### Work to be completed
Copy the entries word for word. Keep the pictures out.

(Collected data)
###

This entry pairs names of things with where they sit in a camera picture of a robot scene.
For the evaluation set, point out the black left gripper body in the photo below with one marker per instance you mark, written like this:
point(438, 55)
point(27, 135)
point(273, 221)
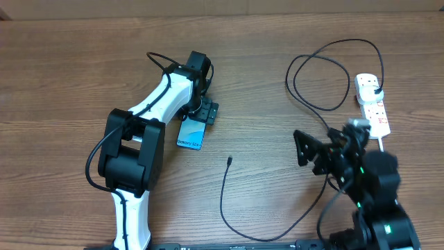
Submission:
point(205, 112)

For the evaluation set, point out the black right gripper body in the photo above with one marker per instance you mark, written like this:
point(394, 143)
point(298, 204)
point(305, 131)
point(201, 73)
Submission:
point(329, 164)

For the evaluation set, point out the Samsung Galaxy smartphone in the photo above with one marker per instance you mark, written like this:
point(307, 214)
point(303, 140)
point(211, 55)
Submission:
point(191, 134)

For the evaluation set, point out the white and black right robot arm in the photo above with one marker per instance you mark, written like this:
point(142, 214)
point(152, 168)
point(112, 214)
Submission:
point(371, 180)

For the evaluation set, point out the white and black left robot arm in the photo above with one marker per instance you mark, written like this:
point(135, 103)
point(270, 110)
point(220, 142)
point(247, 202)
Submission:
point(128, 160)

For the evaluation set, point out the white power strip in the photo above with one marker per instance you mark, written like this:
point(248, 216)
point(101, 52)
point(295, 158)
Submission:
point(374, 112)

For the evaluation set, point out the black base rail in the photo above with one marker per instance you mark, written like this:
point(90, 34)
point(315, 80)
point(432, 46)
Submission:
point(297, 245)

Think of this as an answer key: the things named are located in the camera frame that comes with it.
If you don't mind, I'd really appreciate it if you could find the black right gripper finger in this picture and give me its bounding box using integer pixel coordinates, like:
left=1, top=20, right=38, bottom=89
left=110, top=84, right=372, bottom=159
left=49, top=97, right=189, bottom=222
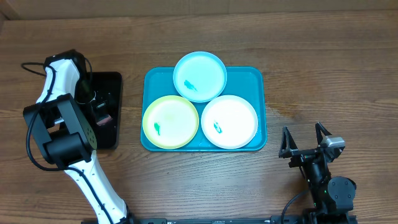
left=279, top=126, right=299, bottom=158
left=315, top=122, right=331, bottom=144

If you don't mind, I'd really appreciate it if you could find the white plate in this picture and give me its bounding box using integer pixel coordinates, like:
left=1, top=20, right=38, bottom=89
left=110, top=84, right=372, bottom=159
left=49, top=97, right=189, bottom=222
left=201, top=95, right=259, bottom=149

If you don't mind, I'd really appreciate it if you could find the yellow-green plate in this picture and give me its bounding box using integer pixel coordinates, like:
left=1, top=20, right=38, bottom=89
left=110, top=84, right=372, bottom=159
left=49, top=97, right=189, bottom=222
left=142, top=95, right=199, bottom=149

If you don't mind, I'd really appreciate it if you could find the light blue plate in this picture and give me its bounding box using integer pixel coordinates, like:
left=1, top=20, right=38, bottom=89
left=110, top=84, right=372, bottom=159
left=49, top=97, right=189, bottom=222
left=172, top=51, right=228, bottom=103

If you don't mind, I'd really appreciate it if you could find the black and orange sponge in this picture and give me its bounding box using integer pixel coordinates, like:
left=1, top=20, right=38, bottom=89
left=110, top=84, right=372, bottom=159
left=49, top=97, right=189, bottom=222
left=96, top=114, right=113, bottom=126

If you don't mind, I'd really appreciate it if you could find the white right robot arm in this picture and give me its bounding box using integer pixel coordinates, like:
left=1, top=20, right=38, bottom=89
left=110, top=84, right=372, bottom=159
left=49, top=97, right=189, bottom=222
left=275, top=122, right=358, bottom=224

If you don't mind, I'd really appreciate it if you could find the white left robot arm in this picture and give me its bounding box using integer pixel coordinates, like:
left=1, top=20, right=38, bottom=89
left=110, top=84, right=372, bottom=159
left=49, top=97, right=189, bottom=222
left=23, top=49, right=137, bottom=223

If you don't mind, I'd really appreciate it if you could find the black plastic tray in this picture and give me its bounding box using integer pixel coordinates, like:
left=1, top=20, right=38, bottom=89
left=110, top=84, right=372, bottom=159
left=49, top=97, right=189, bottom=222
left=75, top=72, right=123, bottom=149

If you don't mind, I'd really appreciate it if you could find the teal plastic tray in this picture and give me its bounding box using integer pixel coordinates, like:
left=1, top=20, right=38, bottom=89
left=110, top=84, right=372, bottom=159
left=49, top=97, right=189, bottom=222
left=142, top=66, right=267, bottom=152

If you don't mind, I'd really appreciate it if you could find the cardboard back panel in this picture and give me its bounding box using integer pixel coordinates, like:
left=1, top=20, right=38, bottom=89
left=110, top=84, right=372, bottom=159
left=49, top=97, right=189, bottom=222
left=1, top=0, right=397, bottom=20

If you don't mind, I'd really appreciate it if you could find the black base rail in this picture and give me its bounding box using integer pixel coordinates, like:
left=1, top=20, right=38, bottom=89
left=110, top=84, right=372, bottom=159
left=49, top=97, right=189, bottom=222
left=81, top=215, right=358, bottom=224

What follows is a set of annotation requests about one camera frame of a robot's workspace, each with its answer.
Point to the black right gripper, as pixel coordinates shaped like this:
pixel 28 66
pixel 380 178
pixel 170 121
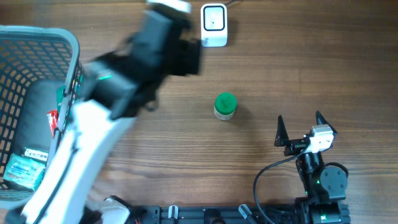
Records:
pixel 294 145

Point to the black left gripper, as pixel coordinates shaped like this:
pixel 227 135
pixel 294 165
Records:
pixel 182 66

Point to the green lid jar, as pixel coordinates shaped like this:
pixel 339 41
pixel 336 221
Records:
pixel 225 106

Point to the green 3M gloves bag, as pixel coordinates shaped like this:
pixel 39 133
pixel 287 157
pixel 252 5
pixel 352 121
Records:
pixel 59 97

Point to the red stick packet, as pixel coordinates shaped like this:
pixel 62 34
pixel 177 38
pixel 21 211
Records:
pixel 53 120

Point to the teal tissue pack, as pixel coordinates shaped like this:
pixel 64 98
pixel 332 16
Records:
pixel 24 171

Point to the green gum box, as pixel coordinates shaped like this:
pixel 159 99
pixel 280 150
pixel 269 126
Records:
pixel 36 154

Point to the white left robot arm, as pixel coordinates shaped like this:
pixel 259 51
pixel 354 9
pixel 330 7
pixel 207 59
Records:
pixel 119 84

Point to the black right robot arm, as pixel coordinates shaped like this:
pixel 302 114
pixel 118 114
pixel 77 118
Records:
pixel 324 183

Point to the white barcode scanner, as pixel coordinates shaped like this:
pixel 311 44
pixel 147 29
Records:
pixel 214 25

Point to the grey plastic basket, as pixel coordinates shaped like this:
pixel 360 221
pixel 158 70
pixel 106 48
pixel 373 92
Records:
pixel 34 63

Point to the black aluminium mounting rail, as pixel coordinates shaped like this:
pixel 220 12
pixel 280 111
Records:
pixel 147 214

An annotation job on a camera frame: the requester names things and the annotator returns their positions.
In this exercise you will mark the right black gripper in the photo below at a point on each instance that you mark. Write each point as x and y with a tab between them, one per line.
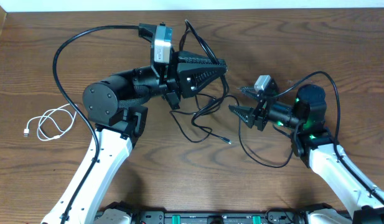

###

### Task output
This entry pairs names of things with where they sit in a camera picture of a robot scene.
For the evaluation set, point out the black left gripper body in the photo below with one marker per instance you mark, written like this:
point(438, 55)
point(27, 135)
point(273, 221)
Submission:
point(205, 112)

For the evaluation set, point out the black right gripper body in the photo above with one marker per instance you mark, written like this:
point(394, 143)
point(298, 204)
point(305, 131)
point(201, 73)
Submission:
point(329, 164)

For the evaluation set, point out the Samsung Galaxy smartphone in the photo above with one marker per instance you mark, written like this:
point(307, 214)
point(303, 140)
point(211, 55)
Submission:
point(191, 134)

For the evaluation set, point out the white and black right robot arm in the photo above with one marker per instance you mark, written like this:
point(142, 214)
point(152, 168)
point(112, 214)
Submission:
point(371, 180)

For the evaluation set, point out the white and black left robot arm in the photo above with one marker per instance you mark, written like this:
point(135, 103)
point(270, 110)
point(220, 142)
point(247, 202)
Submission:
point(128, 160)

For the evaluation set, point out the white power strip in the photo above with one marker per instance you mark, written like this:
point(248, 216)
point(101, 52)
point(295, 158)
Submission:
point(374, 112)

For the evaluation set, point out the black base rail in the photo above with one marker per instance you mark, written like this:
point(90, 34)
point(315, 80)
point(432, 46)
Submission:
point(297, 245)

Think of this as an answer key: the things named are located in the camera frame that comes with it.
If you don't mind, I'd really appreciate it if you could find the black right gripper finger in this picture and give me its bounding box using integer pixel coordinates, like:
left=1, top=20, right=38, bottom=89
left=110, top=84, right=372, bottom=159
left=49, top=97, right=189, bottom=222
left=279, top=126, right=299, bottom=158
left=315, top=122, right=331, bottom=144

If you don't mind, I'd really appreciate it if you could find the white plate in this picture and give me its bounding box using integer pixel coordinates, like:
left=1, top=20, right=38, bottom=89
left=110, top=84, right=372, bottom=159
left=49, top=97, right=189, bottom=222
left=201, top=95, right=259, bottom=149

If you don't mind, I'd really appreciate it if you could find the yellow-green plate in this picture and give me its bounding box using integer pixel coordinates, like:
left=1, top=20, right=38, bottom=89
left=110, top=84, right=372, bottom=159
left=49, top=97, right=189, bottom=222
left=142, top=95, right=199, bottom=149

If you don't mind, I'd really appreciate it if you could find the light blue plate in this picture and give me its bounding box using integer pixel coordinates, like:
left=1, top=20, right=38, bottom=89
left=110, top=84, right=372, bottom=159
left=49, top=97, right=189, bottom=222
left=172, top=51, right=228, bottom=103

If you don't mind, I'd really appreciate it if you could find the black and orange sponge in this picture and give me its bounding box using integer pixel coordinates, like:
left=1, top=20, right=38, bottom=89
left=110, top=84, right=372, bottom=159
left=49, top=97, right=189, bottom=222
left=96, top=114, right=113, bottom=126

If you don't mind, I'd really appreciate it if you could find the white right robot arm in this picture and give me its bounding box using integer pixel coordinates, like:
left=1, top=20, right=38, bottom=89
left=110, top=84, right=372, bottom=159
left=49, top=97, right=189, bottom=222
left=275, top=122, right=358, bottom=224

If you don't mind, I'd really appreciate it if you could find the white left robot arm in this picture and give me its bounding box using integer pixel coordinates, like:
left=1, top=20, right=38, bottom=89
left=110, top=84, right=372, bottom=159
left=49, top=97, right=189, bottom=222
left=23, top=49, right=137, bottom=223

If you don't mind, I'd really appreciate it if you could find the black plastic tray in this picture and give me its bounding box using integer pixel coordinates, like:
left=1, top=20, right=38, bottom=89
left=110, top=84, right=372, bottom=159
left=49, top=97, right=189, bottom=222
left=75, top=72, right=123, bottom=149

If you don't mind, I'd really appreciate it if you could find the teal plastic tray in this picture and give me its bounding box using integer pixel coordinates, like:
left=1, top=20, right=38, bottom=89
left=110, top=84, right=372, bottom=159
left=49, top=97, right=189, bottom=222
left=142, top=66, right=267, bottom=152

If you don't mind, I'd really appreciate it if you could find the cardboard back panel in this picture and give me its bounding box using integer pixel coordinates, like:
left=1, top=20, right=38, bottom=89
left=110, top=84, right=372, bottom=159
left=49, top=97, right=189, bottom=222
left=1, top=0, right=397, bottom=20

If you don't mind, I'd really appreciate it if you could find the black base rail in this picture and give me its bounding box using integer pixel coordinates, like:
left=1, top=20, right=38, bottom=89
left=110, top=84, right=372, bottom=159
left=49, top=97, right=189, bottom=222
left=81, top=215, right=358, bottom=224

What follows is a set of annotation requests about one camera frame of a robot's workspace, each with its answer.
Point to the black right gripper, as pixel coordinates shaped like this:
pixel 28 66
pixel 380 178
pixel 170 121
Records:
pixel 294 145

Point to the black left gripper, as pixel coordinates shaped like this:
pixel 227 135
pixel 294 165
Records:
pixel 182 66

Point to the green lid jar, as pixel coordinates shaped like this:
pixel 339 41
pixel 336 221
Records:
pixel 225 106

Point to the green 3M gloves bag, as pixel coordinates shaped like this:
pixel 39 133
pixel 287 157
pixel 252 5
pixel 352 121
Records:
pixel 59 97

Point to the red stick packet, as pixel coordinates shaped like this:
pixel 62 34
pixel 177 38
pixel 21 211
Records:
pixel 53 120

Point to the teal tissue pack, as pixel coordinates shaped like this:
pixel 64 98
pixel 332 16
Records:
pixel 24 171

Point to the green gum box, as pixel coordinates shaped like this:
pixel 159 99
pixel 280 150
pixel 269 126
Records:
pixel 36 154

Point to the white left robot arm, as pixel coordinates shaped like this:
pixel 259 51
pixel 354 9
pixel 330 7
pixel 207 59
Records:
pixel 119 84

Point to the black right robot arm, as pixel coordinates shaped like this:
pixel 302 114
pixel 118 114
pixel 77 118
Records:
pixel 324 183

Point to the white barcode scanner, as pixel coordinates shaped like this:
pixel 311 44
pixel 147 29
Records:
pixel 214 25

Point to the grey plastic basket, as pixel coordinates shaped like this:
pixel 360 221
pixel 158 70
pixel 106 48
pixel 373 92
Records:
pixel 34 63

Point to the black aluminium mounting rail, as pixel coordinates shaped like this:
pixel 220 12
pixel 280 111
Records:
pixel 147 214

An annotation job on a camera frame: the requester names things and the annotator returns their positions.
In this exercise you will mark the right black gripper in the photo below at a point on each instance that you mark. Write each point as x and y with a tab between them, one per line.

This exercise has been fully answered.